§ **EXERCISE AIM**: Each line from the one that contains "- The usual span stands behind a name" through the last line of the listing below is to be returned exactly as it stands, and nothing else.

§ **SOURCE MATERIAL**:
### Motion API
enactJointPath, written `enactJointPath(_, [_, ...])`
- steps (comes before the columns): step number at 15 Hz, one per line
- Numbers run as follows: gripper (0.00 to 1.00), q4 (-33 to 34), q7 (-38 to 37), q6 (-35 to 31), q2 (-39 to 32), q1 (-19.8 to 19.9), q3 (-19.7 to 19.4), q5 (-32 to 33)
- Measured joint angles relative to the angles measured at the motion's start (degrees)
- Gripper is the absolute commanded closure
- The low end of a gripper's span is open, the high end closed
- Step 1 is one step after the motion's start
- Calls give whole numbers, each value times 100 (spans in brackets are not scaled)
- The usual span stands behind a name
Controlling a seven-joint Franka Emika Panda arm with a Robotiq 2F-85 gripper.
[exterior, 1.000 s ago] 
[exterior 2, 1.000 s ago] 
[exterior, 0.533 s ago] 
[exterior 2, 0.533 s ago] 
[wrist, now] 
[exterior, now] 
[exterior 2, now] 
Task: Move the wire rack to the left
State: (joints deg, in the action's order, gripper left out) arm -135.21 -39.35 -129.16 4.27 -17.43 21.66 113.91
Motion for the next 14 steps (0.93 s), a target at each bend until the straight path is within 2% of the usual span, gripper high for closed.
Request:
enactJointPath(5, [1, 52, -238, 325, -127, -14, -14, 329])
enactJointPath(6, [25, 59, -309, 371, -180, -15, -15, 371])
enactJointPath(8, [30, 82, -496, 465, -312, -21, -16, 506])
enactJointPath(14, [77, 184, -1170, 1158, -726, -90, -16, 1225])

§ **FINISHED EXERCISE**:
- The usual span stands behind a name
Controlling a seven-joint Franka Emika Panda arm with a Robotiq 2F-85 gripper.
[exterior, 1.000 s ago] 
[exterior 2, 1.000 s ago] 
[exterior, 0.533 s ago] 
[exterior 2, 0.533 s ago] 
[wrist, now] 
[exterior, now] 
[exterior 2, now] 
Task: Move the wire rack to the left
State: (joints deg, in the action's order, gripper left out) arm -135.21 -39.35 -129.16 4.27 -17.43 21.66 113.91
Motion for the next 14 steps (0.93 s), a target at each bend until the straight path is within 2% of the usual span, gripper high for closed.
Request:
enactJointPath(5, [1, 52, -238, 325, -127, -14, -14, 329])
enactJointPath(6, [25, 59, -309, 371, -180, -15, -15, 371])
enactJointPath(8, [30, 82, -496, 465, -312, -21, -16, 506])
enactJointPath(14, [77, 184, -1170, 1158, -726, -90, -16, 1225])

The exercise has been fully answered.